→ **Exercise**: Exact reproduction of all the data is required, with pictures excluded.

[[ Data listing open ]]

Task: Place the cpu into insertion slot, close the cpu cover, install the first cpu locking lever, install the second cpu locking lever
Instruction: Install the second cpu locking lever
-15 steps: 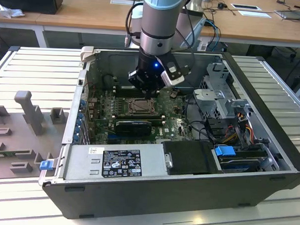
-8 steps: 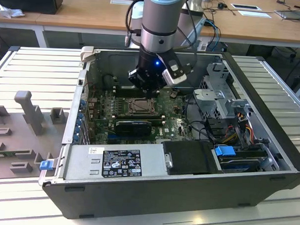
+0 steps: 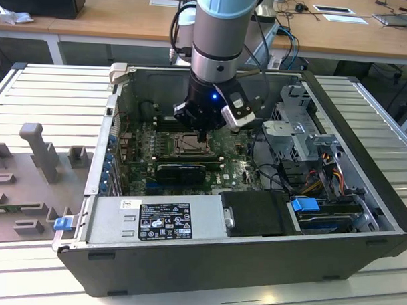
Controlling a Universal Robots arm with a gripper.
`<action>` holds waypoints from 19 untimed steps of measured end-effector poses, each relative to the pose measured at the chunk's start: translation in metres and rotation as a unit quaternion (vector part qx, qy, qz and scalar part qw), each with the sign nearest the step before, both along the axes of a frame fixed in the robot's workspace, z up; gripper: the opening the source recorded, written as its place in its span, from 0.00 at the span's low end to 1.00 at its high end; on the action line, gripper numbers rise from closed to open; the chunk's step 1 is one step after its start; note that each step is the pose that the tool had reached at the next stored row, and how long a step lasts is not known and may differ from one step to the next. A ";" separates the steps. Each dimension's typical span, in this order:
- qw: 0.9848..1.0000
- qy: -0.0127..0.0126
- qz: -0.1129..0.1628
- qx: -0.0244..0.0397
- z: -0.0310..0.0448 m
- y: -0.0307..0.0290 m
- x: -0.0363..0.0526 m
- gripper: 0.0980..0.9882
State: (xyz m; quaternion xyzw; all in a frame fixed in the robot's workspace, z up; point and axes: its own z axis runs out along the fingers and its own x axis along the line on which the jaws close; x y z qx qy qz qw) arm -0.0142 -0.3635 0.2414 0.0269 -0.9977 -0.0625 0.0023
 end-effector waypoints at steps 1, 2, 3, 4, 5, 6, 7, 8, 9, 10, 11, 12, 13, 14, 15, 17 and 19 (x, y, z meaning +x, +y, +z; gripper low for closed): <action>1.000 0.001 0.000 0.000 -0.0027 -0.0018 0.0000 0.01; 1.000 0.001 0.000 0.000 -0.0038 -0.0030 -0.0001 0.01; 1.000 0.001 0.000 0.000 -0.0052 -0.0049 0.0000 0.01; 1.000 0.002 0.000 0.000 -0.0058 -0.0066 -0.0001 0.01; 1.000 0.002 0.000 0.000 -0.0062 -0.0083 -0.0001 0.01; 1.000 0.002 0.000 0.000 -0.0063 -0.0096 -0.0006 0.01; 1.000 0.002 0.000 0.000 -0.0064 -0.0109 -0.0019 0.01; 1.000 0.002 0.000 0.000 -0.0064 -0.0128 -0.0051 0.01; 1.000 0.002 0.000 0.000 -0.0064 -0.0139 -0.0118 0.01; 1.000 0.002 0.000 0.000 -0.0065 -0.0146 -0.0148 0.01; 1.000 0.002 0.001 0.000 -0.0065 -0.0153 -0.0176 0.01; 1.000 0.002 0.001 0.000 -0.0066 -0.0158 -0.0201 0.01; 1.000 0.002 0.002 0.000 -0.0068 -0.0162 -0.0229 0.01; 1.000 0.002 0.002 0.000 -0.0077 -0.0166 -0.0264 0.01; 1.000 0.002 0.002 0.000 -0.0084 -0.0168 -0.0286 0.01; 1.000 0.002 0.003 0.000 -0.0118 -0.0169 -0.0338 0.01; 1.000 0.002 0.004 0.000 -0.0176 -0.0169 -0.0376 0.01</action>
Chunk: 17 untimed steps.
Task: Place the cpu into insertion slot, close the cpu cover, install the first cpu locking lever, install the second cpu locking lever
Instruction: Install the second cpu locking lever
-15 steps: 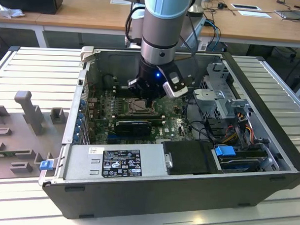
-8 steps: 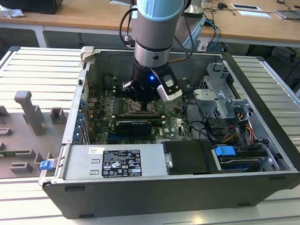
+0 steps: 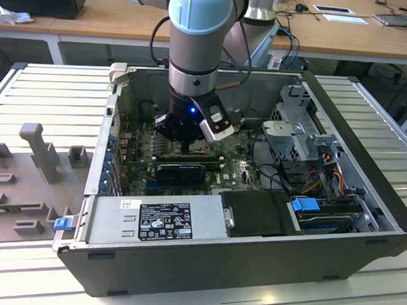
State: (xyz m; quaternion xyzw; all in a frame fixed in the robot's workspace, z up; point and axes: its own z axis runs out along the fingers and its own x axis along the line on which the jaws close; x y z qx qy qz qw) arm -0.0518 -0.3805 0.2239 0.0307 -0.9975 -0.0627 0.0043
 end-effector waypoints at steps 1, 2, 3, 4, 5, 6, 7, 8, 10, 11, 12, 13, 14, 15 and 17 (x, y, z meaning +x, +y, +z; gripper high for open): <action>1.000 0.000 0.000 0.000 -0.0032 0.0000 -0.0017 0.01; 1.000 0.000 0.000 0.000 -0.0051 0.0000 -0.0023 0.01; 1.000 0.000 0.001 0.001 -0.0073 0.0000 -0.0024 0.01; 1.000 0.000 0.001 0.002 -0.0083 -0.0003 -0.0031 0.01; 1.000 0.000 0.001 0.004 -0.0091 -0.0008 -0.0037 0.01; 1.000 0.000 0.002 0.011 -0.0101 -0.0020 -0.0050 0.01; 1.000 0.000 0.002 0.019 -0.0105 -0.0040 -0.0061 0.01; 1.000 -0.001 0.002 0.022 -0.0108 -0.0057 -0.0067 0.01; 1.000 -0.001 0.003 0.030 -0.0122 -0.0119 -0.0083 0.01; 0.999 -0.002 0.003 0.032 -0.0124 -0.0135 -0.0090 0.01; 0.999 -0.002 0.003 0.036 -0.0126 -0.0155 -0.0103 0.01; 0.999 -0.002 0.003 0.041 -0.0127 -0.0169 -0.0117 0.01; 0.999 -0.002 0.003 0.045 -0.0129 -0.0179 -0.0126 0.01; 0.999 -0.003 0.003 0.050 -0.0131 -0.0193 -0.0138 0.01; 0.998 -0.003 0.004 0.060 -0.0141 -0.0220 -0.0160 0.01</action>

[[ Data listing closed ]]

→ **Solution to this problem**:
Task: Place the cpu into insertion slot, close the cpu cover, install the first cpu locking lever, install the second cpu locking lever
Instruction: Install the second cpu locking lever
-15 steps: 
-8 steps: 
+0 steps: 
Controlling a Universal Robots arm with a gripper.
`<action>` holds waypoints from 19 untimed steps of measured end-effector poses, each relative to the pose measured at the chunk's start: translation in metres and rotation as a unit quaternion (vector part qx, qy, qz and scalar part qw), each with the sign nearest the step before, both along the axes of a frame fixed in the robot's workspace, z up; gripper: the opening the source recorded, written as its place in its span, from 0.00 at the span's low end to 1.00 at its high end; on the action line, gripper numbers rise from closed to open; the chunk's step 1 is one step after its start; note that each step is the pose that the tool had reached at the next stored row, and how long a step lasts is not known and may differ from one step to the next. A ";" separates the steps. Each dimension's typical span, in this order:
- qw: 0.9848..1.0000
- qy: -0.0127..0.0126
- qz: -0.1129..0.1628
- qx: -0.0244..0.0397
- z: -0.0310..0.0448 m
- y: -0.0307..0.0290 m
- x: -0.0363..0.0526 m
- gripper: 0.0980..0.9882
State: (xyz m; quaternion xyzw; all in a frame fixed in the robot's workspace, z up; point and axes: its own z axis runs out along the fingers and its own x axis along the line on which the jaws close; x y z qx qy qz qw) arm -0.0142 -0.3635 0.2414 0.0269 -0.9977 -0.0625 0.0023
 end-effector waypoints at steps 1, 2, 3, 4, 5, 6, 7, 8, 9, 10, 11, 12, 13, 14, 15, 17 and 19 (x, y, z meaning +x, +y, +z; gripper low for closed): <action>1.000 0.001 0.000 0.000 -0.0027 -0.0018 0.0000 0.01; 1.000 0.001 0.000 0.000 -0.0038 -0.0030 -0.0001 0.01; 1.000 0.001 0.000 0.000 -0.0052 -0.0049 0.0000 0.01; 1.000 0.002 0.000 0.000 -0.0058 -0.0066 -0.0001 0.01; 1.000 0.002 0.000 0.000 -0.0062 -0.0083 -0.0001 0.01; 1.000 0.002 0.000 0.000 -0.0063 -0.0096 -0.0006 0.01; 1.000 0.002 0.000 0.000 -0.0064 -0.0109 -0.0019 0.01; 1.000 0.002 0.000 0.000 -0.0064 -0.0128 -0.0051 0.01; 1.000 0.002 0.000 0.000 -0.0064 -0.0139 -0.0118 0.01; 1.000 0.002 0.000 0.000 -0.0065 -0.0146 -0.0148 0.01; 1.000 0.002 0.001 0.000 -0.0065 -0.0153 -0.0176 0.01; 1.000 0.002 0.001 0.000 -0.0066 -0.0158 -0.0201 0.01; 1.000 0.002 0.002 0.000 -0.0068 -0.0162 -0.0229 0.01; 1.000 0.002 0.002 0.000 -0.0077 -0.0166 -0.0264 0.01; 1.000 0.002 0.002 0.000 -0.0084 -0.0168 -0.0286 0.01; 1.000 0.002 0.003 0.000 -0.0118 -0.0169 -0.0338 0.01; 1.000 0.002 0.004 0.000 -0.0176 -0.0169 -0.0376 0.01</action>
Chunk: 17 untimed steps.
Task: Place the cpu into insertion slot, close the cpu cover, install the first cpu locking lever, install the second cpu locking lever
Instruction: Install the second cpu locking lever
-15 steps: 
-8 steps: 
+0 steps: 
State: (xyz m; quaternion xyzw; all in a frame fixed in the robot's workspace, z up; point and axes: its own z axis runs out along the fingers and its own x axis along the line on which the jaws close; x y z qx qy qz qw) arm -0.0518 -0.3805 0.2239 0.0307 -0.9975 -0.0627 0.0043
 end-effector waypoints at steps 1, 2, 3, 4, 5, 6, 7, 8, 10, 11, 12, 13, 14, 15 and 17 (x, y, z meaning +x, +y, +z; gripper high for open): <action>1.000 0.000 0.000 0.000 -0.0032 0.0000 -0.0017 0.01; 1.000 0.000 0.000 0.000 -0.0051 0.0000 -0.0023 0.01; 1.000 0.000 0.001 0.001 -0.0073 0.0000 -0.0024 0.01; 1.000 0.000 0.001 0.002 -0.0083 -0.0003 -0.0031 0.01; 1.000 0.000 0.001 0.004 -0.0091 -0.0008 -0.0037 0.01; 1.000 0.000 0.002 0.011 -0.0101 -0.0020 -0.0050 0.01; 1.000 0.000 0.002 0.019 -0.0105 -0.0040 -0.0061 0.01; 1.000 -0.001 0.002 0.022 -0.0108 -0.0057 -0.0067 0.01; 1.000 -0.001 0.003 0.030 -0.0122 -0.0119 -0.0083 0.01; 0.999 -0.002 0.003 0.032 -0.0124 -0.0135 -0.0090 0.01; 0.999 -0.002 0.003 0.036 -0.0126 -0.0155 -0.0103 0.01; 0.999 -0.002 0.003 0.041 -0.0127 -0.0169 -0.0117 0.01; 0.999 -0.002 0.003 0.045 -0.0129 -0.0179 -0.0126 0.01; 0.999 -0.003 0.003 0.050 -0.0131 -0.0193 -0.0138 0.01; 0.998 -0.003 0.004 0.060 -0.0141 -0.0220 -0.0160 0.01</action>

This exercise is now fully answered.